### [WHAT TO PRODUCE]
Using the data below, gather each line that includes the word "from".

### [SOURCE DATA]
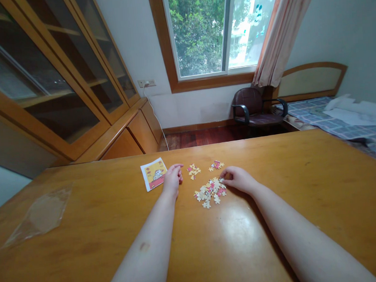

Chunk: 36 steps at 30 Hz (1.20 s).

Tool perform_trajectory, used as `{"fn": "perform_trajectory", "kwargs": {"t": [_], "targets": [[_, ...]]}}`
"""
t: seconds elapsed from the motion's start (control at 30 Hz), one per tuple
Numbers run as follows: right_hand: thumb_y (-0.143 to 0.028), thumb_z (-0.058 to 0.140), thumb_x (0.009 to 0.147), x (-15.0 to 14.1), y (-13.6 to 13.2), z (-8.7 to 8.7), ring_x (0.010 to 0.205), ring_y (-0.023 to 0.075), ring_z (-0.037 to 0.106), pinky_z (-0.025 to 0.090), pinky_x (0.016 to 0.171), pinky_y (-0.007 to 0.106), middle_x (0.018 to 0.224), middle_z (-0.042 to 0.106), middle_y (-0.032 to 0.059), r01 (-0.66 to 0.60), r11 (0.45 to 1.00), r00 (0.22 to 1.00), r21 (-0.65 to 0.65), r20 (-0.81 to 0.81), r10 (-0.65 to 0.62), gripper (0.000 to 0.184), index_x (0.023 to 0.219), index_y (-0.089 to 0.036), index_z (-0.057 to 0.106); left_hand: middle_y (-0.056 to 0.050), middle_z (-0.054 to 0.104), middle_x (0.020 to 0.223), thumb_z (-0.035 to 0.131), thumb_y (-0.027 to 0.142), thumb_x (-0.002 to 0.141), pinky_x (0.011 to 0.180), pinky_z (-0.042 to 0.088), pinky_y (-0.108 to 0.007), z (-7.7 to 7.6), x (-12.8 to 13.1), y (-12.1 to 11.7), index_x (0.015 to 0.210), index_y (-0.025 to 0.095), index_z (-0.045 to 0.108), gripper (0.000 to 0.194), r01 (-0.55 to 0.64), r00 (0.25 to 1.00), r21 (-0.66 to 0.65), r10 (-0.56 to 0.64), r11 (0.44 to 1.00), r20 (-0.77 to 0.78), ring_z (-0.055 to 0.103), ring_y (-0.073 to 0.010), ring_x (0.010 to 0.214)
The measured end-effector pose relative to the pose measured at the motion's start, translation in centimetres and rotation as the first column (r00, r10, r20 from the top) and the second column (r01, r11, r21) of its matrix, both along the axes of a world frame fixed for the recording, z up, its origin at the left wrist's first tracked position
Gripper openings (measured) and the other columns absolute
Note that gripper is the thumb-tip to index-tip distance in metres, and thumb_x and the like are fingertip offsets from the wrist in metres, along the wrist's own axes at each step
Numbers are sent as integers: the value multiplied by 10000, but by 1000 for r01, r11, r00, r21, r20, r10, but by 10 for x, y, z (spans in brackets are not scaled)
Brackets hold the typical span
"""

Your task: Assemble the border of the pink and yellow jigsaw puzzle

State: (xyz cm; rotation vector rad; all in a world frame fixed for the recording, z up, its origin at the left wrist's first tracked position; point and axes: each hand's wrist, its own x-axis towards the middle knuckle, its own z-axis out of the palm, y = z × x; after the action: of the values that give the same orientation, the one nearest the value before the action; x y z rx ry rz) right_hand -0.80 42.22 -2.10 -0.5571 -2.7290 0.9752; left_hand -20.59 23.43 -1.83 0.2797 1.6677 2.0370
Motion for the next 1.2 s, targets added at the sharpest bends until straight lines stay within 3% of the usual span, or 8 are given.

### [WRITTEN RESPONSE]
t: seconds elapsed from the motion's start (control at 30 Hz), one per tuple
The measured end-effector pose relative to the pose measured at the motion's start, translation in centimetres and rotation as the first column (r00, r10, r20 from the top) and the second column (r01, r11, r21) of its matrix, both along the axes of a world frame fixed for the recording, z up, its origin at the left wrist's first tracked position
Note that gripper is the thumb-tip to index-tip distance in metres, and thumb_x and the like are fingertip offsets from the wrist in metres, along the wrist's own axes at each step

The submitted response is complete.